The picture became a little more cloudy last year with the decision Rita v. United States, 128 S. Ct. 19 (2007). There the Supreme Court addressed whether a within-guideline sentence could be "presumed reasonable" and determined that it could.
The question of how or whether the presumption applies to sentences below the guideline range was not decided because the petitioner in the companion case, Claiborne v. United States, 127 S. Ct. 2245 (2007), died while it was pending and his case was dismissed.
In the fall of 2007, the Court granted certiorari to the case Gall v. United States, 128 S.Ct. 586 (2007) to answer the question that it was not able to do in Claiborne.

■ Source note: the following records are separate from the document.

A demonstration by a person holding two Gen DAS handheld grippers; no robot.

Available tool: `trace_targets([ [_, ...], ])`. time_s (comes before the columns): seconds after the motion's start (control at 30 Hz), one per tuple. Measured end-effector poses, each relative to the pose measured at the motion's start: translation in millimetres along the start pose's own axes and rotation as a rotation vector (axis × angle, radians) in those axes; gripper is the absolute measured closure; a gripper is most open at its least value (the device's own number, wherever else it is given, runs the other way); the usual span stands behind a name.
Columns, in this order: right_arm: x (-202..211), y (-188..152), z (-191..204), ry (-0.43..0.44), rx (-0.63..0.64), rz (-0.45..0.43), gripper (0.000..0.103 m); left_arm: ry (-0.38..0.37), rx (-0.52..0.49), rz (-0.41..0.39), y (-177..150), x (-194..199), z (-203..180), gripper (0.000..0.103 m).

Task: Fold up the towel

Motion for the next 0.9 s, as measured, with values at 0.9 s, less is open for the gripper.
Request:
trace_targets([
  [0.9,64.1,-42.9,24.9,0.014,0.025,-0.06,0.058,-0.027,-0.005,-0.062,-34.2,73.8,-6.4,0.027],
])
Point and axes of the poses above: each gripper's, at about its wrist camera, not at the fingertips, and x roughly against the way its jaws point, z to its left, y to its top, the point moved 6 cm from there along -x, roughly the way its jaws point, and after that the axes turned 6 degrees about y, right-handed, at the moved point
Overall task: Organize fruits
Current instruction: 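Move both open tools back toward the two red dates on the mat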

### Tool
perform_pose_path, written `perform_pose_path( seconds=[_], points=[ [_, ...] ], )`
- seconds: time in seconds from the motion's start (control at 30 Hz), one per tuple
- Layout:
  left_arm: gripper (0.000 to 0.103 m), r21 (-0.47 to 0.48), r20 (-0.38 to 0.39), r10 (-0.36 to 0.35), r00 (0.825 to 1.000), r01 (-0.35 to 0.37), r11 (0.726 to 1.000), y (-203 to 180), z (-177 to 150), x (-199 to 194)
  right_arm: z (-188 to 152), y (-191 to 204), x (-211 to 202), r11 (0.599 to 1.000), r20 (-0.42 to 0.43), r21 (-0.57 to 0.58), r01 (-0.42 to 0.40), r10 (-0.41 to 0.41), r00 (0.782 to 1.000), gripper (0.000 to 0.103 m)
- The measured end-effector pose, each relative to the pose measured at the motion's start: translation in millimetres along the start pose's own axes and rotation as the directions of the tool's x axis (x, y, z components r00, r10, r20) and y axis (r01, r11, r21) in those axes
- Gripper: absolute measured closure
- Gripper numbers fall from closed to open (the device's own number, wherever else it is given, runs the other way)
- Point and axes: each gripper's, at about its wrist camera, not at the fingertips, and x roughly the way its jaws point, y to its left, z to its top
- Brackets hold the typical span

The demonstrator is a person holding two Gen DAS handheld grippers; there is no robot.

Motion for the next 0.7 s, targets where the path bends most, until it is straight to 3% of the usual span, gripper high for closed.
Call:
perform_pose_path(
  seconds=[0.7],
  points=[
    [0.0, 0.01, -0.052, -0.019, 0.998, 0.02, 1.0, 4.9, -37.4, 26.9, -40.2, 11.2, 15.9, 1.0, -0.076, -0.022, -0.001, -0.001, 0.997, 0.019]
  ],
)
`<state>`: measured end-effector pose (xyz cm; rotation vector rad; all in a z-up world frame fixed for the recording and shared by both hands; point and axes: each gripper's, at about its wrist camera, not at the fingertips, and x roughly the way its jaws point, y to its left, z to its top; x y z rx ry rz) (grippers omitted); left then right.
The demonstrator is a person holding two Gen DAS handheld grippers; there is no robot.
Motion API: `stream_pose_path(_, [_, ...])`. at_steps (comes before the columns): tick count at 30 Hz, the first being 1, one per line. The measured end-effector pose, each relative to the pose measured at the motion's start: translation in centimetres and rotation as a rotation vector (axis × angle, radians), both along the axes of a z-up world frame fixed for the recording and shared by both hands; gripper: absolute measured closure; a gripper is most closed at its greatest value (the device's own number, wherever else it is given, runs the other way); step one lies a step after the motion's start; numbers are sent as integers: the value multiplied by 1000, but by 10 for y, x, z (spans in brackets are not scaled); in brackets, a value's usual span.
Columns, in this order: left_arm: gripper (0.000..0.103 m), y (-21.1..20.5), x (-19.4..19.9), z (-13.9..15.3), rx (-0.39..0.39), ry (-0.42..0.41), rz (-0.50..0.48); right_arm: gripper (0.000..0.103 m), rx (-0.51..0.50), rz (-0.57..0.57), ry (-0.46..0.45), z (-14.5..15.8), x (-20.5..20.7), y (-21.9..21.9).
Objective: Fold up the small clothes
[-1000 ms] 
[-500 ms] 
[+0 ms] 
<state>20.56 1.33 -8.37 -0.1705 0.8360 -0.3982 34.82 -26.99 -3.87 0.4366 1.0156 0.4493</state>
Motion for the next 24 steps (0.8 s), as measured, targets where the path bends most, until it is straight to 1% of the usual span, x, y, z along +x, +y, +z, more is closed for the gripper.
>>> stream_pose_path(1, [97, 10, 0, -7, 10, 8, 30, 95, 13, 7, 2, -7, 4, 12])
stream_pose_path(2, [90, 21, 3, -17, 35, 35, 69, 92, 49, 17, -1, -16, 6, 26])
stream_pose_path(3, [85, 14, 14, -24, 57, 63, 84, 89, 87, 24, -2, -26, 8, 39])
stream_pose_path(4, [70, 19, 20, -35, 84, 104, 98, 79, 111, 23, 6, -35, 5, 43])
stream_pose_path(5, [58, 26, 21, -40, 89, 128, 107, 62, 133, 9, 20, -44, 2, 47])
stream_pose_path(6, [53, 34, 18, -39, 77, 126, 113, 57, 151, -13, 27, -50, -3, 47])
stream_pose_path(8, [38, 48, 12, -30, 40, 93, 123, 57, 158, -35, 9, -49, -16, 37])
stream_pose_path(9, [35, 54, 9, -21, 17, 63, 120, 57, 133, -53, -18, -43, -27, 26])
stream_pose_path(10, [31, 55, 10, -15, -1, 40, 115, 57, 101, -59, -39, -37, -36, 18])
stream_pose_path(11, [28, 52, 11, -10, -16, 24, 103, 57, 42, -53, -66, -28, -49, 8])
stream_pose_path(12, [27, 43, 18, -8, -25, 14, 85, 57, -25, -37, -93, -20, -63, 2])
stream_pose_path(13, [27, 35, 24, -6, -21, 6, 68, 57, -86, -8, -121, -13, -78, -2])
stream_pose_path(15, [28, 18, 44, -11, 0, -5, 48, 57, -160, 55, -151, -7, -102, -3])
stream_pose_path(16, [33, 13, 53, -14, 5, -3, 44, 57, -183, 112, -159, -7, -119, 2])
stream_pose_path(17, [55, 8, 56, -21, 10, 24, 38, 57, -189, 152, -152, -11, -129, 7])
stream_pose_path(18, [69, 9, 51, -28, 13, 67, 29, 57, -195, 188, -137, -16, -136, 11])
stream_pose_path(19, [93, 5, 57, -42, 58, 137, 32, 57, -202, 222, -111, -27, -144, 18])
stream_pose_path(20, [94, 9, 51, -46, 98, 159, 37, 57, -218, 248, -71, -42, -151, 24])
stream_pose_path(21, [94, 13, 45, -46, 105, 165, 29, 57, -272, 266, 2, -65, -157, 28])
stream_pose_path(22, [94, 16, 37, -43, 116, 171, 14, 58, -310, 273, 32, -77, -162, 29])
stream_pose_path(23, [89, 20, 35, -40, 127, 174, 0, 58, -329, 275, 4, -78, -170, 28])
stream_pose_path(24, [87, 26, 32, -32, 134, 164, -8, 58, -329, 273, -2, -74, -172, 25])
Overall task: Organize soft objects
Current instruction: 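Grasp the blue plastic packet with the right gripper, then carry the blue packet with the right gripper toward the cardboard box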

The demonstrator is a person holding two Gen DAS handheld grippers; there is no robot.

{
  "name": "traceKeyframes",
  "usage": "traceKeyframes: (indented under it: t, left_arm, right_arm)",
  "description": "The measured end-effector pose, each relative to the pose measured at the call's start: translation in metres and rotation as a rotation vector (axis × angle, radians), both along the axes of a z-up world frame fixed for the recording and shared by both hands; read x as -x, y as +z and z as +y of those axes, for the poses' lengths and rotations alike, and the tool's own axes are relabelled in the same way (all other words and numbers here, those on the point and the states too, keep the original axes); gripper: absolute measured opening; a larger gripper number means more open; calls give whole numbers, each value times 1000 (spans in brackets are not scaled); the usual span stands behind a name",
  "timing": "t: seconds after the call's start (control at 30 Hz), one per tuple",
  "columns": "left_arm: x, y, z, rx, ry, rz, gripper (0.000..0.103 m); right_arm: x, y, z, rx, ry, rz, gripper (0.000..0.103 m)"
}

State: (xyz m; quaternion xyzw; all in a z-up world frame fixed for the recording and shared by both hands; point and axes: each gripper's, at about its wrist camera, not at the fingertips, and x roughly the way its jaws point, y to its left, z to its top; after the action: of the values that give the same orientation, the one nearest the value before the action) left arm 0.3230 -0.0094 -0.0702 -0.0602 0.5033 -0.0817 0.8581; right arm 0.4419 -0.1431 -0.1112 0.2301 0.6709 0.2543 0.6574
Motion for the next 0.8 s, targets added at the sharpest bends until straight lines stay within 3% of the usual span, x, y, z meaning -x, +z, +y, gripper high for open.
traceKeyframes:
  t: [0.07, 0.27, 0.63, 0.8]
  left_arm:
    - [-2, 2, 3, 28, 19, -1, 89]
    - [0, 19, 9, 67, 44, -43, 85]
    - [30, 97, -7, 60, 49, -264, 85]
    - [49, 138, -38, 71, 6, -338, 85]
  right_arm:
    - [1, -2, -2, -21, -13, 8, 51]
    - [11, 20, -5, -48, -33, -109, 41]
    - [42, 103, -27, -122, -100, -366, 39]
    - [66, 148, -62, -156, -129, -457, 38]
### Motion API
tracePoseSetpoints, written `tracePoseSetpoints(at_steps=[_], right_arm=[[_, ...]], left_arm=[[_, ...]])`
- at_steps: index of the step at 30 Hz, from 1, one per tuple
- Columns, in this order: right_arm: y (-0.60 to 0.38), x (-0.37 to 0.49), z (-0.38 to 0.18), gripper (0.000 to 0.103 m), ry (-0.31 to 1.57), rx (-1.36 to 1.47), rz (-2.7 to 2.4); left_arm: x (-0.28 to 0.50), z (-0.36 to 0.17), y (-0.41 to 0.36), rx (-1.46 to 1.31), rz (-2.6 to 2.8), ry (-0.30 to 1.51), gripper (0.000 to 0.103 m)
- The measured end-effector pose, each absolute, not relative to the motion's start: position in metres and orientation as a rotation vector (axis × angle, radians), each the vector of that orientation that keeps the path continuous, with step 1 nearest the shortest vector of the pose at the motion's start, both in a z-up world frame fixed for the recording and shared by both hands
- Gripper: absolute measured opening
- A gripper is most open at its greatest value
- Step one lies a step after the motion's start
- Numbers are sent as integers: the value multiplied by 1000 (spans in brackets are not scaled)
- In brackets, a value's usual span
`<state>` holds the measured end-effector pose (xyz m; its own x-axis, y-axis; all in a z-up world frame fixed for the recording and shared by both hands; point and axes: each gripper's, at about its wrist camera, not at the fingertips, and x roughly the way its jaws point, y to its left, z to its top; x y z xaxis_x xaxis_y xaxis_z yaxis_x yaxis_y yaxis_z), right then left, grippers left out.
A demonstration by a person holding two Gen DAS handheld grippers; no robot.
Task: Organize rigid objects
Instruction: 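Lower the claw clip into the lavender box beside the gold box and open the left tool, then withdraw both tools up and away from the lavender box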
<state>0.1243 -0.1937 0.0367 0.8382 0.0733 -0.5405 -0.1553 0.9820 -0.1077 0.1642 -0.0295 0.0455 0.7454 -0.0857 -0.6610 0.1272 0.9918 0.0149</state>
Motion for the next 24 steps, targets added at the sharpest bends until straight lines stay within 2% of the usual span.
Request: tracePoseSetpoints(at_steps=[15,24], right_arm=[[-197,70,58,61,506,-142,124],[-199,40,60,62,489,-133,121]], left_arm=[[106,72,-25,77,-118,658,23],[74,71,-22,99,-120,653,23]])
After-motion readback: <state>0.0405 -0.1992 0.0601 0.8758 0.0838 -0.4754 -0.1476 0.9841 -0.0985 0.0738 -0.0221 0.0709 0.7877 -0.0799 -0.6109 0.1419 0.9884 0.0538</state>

On December 11, 2007, the Supreme Court ruled that federal district court judges have greater latitude in imposing a sentence that falls outside the Sentencing Guideline range for a particular sentence.
The Court held that district courts need not be required to give "extraordinary reasons" for departing from the Guidelines, as long as they do no abuse their discretion in imposing a particular sentence.
The Court was not finished yet as it had granted another case by the name of Kimbrough v. United States, 128 S. Ct. 558 (2007), certiorari in order to answer additional questions about the use of the guidelines at sentencing.
In Kimbrough, the Supreme Court affirmed that district court judges have the discretion to deviate from federal sentencing guidelines and to consider other factors - including disparities in crack and powder cocaine sentences - when issuing sentences to drug offenders. This decision seemed to go hand in hand with the United States Sentencing Commission's amendment to the guidelines that reduced the crack offender offense levels due to disparity.
Many experts agree that these decisions have given federal district judges back the discretion that was once stripped away from them at sentencing. In the pre-Booker days, the sentencing judge had no choice but to follow the guidelines or else run the risk of being reversed by a government appeal in the appellate court.
Finally, these district judges are now free to exercise some long overdue common sense in determining an offender's sentence.